Do you remember those toys, especially Transformers, that would all join together and make one really big Transformer that could just wipe the place clean in fifteen seconds? Yeah, that’s what I become. I step into a room with little kids and two things happen. First off, there’s a loud 80’s hair metal song playing with lyrics going “More than meets the eye!” Then, kids leap into the air, spin around, catch a ray of the sun off of their shoulder or something, and then latch on to me tighter than wet follows water.
So I walk around the church a few times, passing parents who pry their children off me with no great ease. Sometimes I have to leave before the kids are all clear, and let me tell you something from experience: getting a little kid with a mind dead set on hugging you off is harder than getting a bad waffle out of the waffle iron in the cafeteria. Normally, in both cases, a good fork goes a long way, and a little butter never hurt anybody.

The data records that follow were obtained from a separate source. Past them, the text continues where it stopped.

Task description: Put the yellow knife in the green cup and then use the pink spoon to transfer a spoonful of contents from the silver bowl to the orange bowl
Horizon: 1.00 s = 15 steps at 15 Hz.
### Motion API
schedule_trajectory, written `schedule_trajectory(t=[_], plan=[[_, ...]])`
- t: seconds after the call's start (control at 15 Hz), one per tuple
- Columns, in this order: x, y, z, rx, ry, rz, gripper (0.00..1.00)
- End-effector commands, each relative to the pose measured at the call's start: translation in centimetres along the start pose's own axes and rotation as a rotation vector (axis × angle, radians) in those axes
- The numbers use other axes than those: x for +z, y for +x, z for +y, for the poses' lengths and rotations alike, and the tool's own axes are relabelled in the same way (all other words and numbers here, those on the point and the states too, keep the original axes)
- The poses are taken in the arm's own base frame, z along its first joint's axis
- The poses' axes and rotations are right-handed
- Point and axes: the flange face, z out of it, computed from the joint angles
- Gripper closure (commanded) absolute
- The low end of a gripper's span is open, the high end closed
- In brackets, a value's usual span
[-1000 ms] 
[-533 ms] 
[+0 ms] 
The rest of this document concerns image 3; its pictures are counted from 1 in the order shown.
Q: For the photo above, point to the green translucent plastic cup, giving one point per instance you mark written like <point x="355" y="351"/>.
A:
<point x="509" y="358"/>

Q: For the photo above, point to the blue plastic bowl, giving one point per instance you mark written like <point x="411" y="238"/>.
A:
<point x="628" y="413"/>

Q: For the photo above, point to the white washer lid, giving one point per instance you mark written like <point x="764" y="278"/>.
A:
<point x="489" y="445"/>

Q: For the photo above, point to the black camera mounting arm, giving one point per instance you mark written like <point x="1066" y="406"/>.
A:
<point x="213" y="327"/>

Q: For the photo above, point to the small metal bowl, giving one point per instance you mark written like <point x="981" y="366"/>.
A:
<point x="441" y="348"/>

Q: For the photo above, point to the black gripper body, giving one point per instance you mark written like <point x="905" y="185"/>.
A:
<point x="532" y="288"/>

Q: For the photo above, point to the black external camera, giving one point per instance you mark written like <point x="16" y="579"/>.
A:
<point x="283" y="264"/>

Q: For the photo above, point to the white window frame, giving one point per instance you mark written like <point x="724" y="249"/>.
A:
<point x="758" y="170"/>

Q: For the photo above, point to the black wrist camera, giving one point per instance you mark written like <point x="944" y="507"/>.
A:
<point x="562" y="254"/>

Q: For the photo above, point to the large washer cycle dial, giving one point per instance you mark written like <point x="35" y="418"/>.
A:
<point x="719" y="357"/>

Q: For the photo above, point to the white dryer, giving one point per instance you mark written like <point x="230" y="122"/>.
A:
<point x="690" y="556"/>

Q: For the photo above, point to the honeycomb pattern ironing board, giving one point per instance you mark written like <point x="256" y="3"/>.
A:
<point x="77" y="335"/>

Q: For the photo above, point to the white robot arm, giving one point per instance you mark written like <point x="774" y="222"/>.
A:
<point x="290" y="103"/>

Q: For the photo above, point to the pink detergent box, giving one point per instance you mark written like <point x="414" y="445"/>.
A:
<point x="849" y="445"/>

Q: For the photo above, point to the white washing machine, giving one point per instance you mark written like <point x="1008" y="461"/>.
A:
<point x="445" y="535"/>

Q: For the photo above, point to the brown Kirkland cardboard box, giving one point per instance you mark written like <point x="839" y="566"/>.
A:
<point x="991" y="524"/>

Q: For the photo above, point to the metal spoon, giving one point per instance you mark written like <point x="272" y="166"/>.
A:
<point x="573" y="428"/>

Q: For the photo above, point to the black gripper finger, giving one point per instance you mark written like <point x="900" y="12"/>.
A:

Little kids never cease to amaze me in their constant wonder and awe in learning new things. Now, you may be thinking that kids don’t like learning, seeing how most kids hate school. Well, no, kids like learning, just so long as they’re learning something they find interesting. For instance, I can sit down with Andy and Matthew, a couple kids I met over the summer, and tell them everything I know about lightning, in the middle of a terrible thunderstorm no less, and they’re both sitting there in slack jawed amazement at everything going on around us. This is especially impressive since not fifteen minutes earlier little Andy was breaking out into tears when the wind picked up, that’s how scared of storms he is.
What I did next, I suppose, could be seen as a little mean, I guess… Since Andy wasn’t so much scared of the lightning anymore, I put the fear of electricity back in him a few weeks later by attaching a pair of live jumper cables to his earlobes. Last I heard, he was out of the hospital, and the speech therapy is supposed to be making a lot of progress. But man, you should have seen the sparkle in that kid’s eyes.